YOUR TASK | Copy out all the entries word for word.
BEGIN
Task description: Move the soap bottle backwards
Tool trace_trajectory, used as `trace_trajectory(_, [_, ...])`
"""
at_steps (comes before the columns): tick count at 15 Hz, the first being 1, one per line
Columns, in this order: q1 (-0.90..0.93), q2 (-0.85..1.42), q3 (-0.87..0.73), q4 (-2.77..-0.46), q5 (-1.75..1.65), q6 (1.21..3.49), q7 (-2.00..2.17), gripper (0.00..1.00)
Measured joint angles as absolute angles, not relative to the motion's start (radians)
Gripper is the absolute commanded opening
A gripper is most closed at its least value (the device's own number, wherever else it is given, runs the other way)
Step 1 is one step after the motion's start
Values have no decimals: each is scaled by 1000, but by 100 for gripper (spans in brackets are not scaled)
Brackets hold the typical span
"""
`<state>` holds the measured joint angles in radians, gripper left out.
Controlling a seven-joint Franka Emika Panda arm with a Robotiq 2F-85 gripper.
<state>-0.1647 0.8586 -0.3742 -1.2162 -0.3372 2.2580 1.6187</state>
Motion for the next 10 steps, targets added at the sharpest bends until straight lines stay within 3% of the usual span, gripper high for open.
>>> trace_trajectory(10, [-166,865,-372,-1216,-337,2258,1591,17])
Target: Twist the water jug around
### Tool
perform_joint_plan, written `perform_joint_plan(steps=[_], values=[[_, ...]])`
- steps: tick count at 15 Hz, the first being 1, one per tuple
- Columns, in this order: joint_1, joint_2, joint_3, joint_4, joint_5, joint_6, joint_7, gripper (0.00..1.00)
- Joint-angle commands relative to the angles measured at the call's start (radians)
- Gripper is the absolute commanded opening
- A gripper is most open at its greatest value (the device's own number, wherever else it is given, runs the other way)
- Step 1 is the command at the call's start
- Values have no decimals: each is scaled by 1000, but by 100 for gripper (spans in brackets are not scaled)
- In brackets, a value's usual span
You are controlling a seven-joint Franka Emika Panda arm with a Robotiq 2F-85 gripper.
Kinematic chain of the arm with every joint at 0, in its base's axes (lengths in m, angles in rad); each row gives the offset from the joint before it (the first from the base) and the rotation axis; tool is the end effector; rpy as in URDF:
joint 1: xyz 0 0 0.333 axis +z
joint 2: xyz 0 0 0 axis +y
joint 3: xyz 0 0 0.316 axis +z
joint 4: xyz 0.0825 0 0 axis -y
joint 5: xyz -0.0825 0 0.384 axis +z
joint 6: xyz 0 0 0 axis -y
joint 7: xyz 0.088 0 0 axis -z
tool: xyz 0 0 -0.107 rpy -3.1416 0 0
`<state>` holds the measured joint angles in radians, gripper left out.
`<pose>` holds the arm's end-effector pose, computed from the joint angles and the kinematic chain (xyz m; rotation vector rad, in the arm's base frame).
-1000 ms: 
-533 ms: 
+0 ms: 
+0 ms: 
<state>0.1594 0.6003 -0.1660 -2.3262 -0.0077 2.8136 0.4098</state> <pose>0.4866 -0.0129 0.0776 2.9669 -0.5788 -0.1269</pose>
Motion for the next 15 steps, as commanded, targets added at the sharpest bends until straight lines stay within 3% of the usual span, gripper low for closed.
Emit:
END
ANSWER TO THIS TASK |
Task description: Move the soap bottle backwards
Tool trace_trajectory, used as `trace_trajectory(_, [_, ...])`
"""
at_steps (comes before the columns): tick count at 15 Hz, the first being 1, one per line
Columns, in this order: q1 (-0.90..0.93), q2 (-0.85..1.42), q3 (-0.87..0.73), q4 (-2.77..-0.46), q5 (-1.75..1.65), q6 (1.21..3.49), q7 (-2.00..2.17), gripper (0.00..1.00)
Measured joint angles as absolute angles, not relative to the motion's start (radians)
Gripper is the absolute commanded opening
A gripper is most closed at its least value (the device's own number, wherever else it is given, runs the other way)
Step 1 is one step after the motion's start
Values have no decimals: each is scaled by 1000, but by 100 for gripper (spans in brackets are not scaled)
Brackets hold the typical span
"""
`<state>` holds the measured joint angles in radians, gripper left out.
Controlling a seven-joint Franka Emika Panda arm with a Robotiq 2F-85 gripper.
<state>-0.1647 0.8586 -0.3742 -1.2162 -0.3372 2.2580 1.6187</state>
Motion for the next 10 steps, targets added at the sharpest bends until straight lines stay within 3% of the usual span, gripper high for open.
>>> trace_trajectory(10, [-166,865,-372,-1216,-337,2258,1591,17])
Target: Twist the water jug around
### Tool
perform_joint_plan, written `perform_joint_plan(steps=[_], values=[[_, ...]])`
- steps: tick count at 15 Hz, the first being 1, one per tuple
- Columns, in this order: joint_1, joint_2, joint_3, joint_4, joint_5, joint_6, joint_7, gripper (0.00..1.00)
- Joint-angle commands relative to the angles measured at the call's start (radians)
- Gripper is the absolute commanded opening
- A gripper is most open at its greatest value (the device's own number, wherever else it is given, runs the other way)
- Step 1 is the command at the call's start
- Values have no decimals: each is scaled by 1000, but by 100 for gripper (spans in brackets are not scaled)
- In brackets, a value's usual span
You are controlling a seven-joint Franka Emika Panda arm with a Robotiq 2F-85 gripper.
Kinematic chain of the arm with every joint at 0, in its base's axes (lengths in m, angles in rad); each row gives the offset from the joint before it (the first from the base) and the rotation axis; tool is the end effector; rpy as in URDF:
joint 1: xyz 0 0 0.333 axis +z
joint 2: xyz 0 0 0 axis +y
joint 3: xyz 0 0 0.316 axis +z
joint 4: xyz 0.0825 0 0 axis -y
joint 5: xyz -0.0825 0 0.384 axis +z
joint 6: xyz 0 0 0 axis -y
joint 7: xyz 0.088 0 0 axis -z
tool: xyz 0 0 -0.107 rpy -3.1416 0 0
`<state>` holds the measured joint angles in radians, gripper left out.
`<pose>` holds the arm's end-effector pose, computed from the joint angles and the kinematic chain (xyz m; rotation vector rad, in the arm's base frame).
-1000 ms: 
-533 ms: 
+0 ms: 
+0 ms: 
<state>0.1594 0.6003 -0.1660 -2.3262 -0.0077 2.8136 0.4098</state> <pose>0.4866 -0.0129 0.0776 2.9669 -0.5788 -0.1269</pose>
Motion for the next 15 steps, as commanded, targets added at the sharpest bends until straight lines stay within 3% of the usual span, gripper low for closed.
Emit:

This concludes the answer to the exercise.